_Problem to work on:_ In the data below, find the line containing "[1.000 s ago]", then set down that line and every later line up to and including the line containing "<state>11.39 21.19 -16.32", exactly.

Supplied information: Begin

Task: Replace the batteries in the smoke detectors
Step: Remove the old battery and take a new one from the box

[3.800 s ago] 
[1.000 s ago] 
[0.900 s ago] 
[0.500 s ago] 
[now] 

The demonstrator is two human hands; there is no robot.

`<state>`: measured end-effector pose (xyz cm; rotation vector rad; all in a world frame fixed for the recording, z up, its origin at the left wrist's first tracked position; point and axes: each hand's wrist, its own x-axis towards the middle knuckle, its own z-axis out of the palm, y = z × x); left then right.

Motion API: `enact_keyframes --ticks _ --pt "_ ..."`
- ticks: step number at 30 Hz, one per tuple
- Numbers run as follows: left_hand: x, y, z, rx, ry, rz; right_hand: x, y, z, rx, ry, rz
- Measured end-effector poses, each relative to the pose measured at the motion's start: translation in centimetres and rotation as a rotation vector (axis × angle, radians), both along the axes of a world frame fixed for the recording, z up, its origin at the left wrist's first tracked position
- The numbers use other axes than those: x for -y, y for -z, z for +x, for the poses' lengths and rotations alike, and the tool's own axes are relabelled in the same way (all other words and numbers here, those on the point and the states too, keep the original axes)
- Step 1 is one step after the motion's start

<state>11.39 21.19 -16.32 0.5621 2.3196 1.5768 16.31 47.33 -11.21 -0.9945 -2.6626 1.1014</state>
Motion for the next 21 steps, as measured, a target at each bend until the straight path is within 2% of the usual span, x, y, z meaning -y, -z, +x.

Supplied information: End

_Response below:_
[1.000 s ago] 
[0.900 s ago] 
[0.500 s ago] 
[now] 

The demonstrator is two human hands; there is no robot.

`<state>`: measured end-effector pose (xyz cm; rotation vector rad; all in a world frame fixed for the recording, z up, its origin at the left wrist's first tracked position; point and axes: each hand's wrist, its own x-axis towards the middle knuckle, its own z-axis out of the palm, y = z × x); left then right.

Motion API: `enact_keyframes --ticks _ --pt "_ ..."`
- ticks: step number at 30 Hz, one per tuple
- Numbers run as follows: left_hand: x, y, z, rx, ry, rz; right_hand: x, y, z, rx, ry, rz
- Measured end-effector poses, each relative to the pose measured at the motion's start: translation in centimetres and rotation as a rotation vector (axis × angle, radians), both along the axes of a world frame fixed for the recording, z up, its origin at the left wrist's first tracked position
- The numbers use other axes than those: x for -y, y for -z, z for +x, for the poses' lengths and rotations alike, and the tool's own axes are relabelled in the same way (all other words and numbers here, those on the point and the states too, keep the original axes)
- Step 1 is one step after the motion's start

<state>11.39 21.19 -16.32 0.5621 2.3196 1.5768 16.31 47.33 -11.21 -0.9945 -2.6626 1.1014</state>

Nothing further is required for this answer.